======== Data

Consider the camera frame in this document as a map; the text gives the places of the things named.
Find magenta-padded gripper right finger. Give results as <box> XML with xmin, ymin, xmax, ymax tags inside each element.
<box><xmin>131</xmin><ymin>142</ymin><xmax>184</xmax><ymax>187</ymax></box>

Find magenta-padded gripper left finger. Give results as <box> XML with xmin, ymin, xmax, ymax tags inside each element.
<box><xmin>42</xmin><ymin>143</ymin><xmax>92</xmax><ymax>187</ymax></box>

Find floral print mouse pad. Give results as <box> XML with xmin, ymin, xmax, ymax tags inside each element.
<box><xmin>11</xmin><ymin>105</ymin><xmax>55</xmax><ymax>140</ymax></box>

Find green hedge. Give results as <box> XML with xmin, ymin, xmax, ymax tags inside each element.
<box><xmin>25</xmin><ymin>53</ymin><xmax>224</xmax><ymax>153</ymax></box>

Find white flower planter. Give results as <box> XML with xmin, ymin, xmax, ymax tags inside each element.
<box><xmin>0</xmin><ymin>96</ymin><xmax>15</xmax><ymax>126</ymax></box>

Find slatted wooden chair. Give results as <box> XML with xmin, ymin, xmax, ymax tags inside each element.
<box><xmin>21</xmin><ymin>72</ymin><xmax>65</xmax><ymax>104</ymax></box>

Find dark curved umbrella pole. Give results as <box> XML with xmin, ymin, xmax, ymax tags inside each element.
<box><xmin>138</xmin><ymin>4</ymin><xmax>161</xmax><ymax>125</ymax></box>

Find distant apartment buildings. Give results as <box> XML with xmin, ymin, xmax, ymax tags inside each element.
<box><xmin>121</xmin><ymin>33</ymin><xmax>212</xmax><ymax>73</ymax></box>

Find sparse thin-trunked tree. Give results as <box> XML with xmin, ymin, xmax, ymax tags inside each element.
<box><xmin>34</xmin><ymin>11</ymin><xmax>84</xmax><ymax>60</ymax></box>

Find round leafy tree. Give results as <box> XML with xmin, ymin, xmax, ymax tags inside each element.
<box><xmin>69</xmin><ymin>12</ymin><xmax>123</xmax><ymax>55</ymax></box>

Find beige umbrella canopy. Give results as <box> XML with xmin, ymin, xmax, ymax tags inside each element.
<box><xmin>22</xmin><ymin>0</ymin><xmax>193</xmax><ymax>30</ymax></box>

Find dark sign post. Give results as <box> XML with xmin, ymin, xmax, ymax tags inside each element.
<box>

================

Where a line in the entries holds "dark", copy that line.

Find dark curved umbrella pole. Give results as <box> XML with xmin, ymin, xmax, ymax tags inside each element.
Find dark sign post. Give results as <box> XML with xmin, ymin, xmax, ymax tags inside each element.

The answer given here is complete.